• PROBLEM TO SOLVE: Pictures excluded, output the lines of the data below between the one holding "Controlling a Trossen" and the one holding "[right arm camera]", inclusive, exactly as they stand.

• DATA BLOCK:
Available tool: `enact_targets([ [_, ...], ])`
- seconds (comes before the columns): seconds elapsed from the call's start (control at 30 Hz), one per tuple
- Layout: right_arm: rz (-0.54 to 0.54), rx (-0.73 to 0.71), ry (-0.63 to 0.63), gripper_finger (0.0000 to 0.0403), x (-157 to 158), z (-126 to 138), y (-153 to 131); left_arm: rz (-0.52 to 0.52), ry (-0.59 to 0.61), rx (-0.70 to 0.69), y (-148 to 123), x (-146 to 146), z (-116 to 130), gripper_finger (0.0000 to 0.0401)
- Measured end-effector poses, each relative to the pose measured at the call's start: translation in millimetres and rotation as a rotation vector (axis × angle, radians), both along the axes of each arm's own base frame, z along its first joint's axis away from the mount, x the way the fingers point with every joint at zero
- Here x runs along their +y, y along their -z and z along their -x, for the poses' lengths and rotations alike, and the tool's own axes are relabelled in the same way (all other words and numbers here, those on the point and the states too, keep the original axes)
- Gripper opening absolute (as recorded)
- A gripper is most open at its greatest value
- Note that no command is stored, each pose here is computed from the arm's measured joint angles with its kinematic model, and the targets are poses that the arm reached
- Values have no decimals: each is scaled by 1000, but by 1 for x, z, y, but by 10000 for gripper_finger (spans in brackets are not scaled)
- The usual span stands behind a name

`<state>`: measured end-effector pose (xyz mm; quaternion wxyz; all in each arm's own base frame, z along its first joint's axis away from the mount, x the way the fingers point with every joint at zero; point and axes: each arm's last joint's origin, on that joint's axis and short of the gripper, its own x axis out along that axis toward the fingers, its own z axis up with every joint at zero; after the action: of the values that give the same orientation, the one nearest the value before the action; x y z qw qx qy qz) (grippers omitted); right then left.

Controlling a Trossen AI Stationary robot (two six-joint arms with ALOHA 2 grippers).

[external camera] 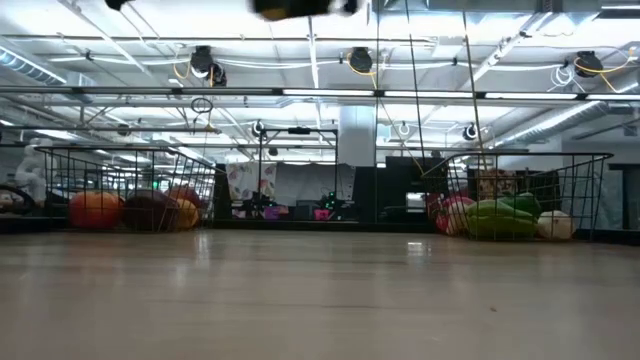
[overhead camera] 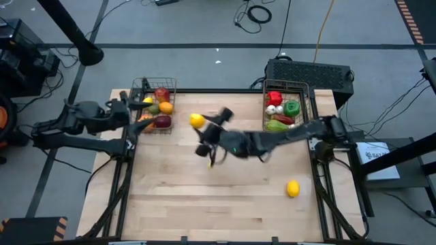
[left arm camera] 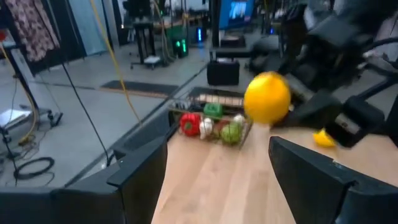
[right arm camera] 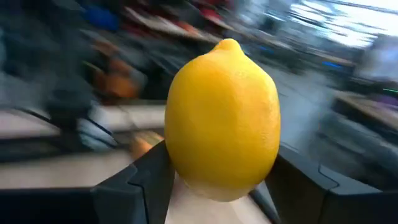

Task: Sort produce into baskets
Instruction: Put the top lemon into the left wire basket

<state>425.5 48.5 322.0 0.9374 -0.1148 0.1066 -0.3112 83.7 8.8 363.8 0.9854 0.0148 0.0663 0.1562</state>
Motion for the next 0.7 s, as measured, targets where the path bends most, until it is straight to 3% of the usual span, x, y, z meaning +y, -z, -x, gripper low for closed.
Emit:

• ANSWER BOX:
Controlling a Trossen AI Stationary robot (two six-joint arms with ALOHA 2 grippers).

[external camera] 
[overhead camera] 
[left arm camera] 
[right arm camera] 

This output is now finished.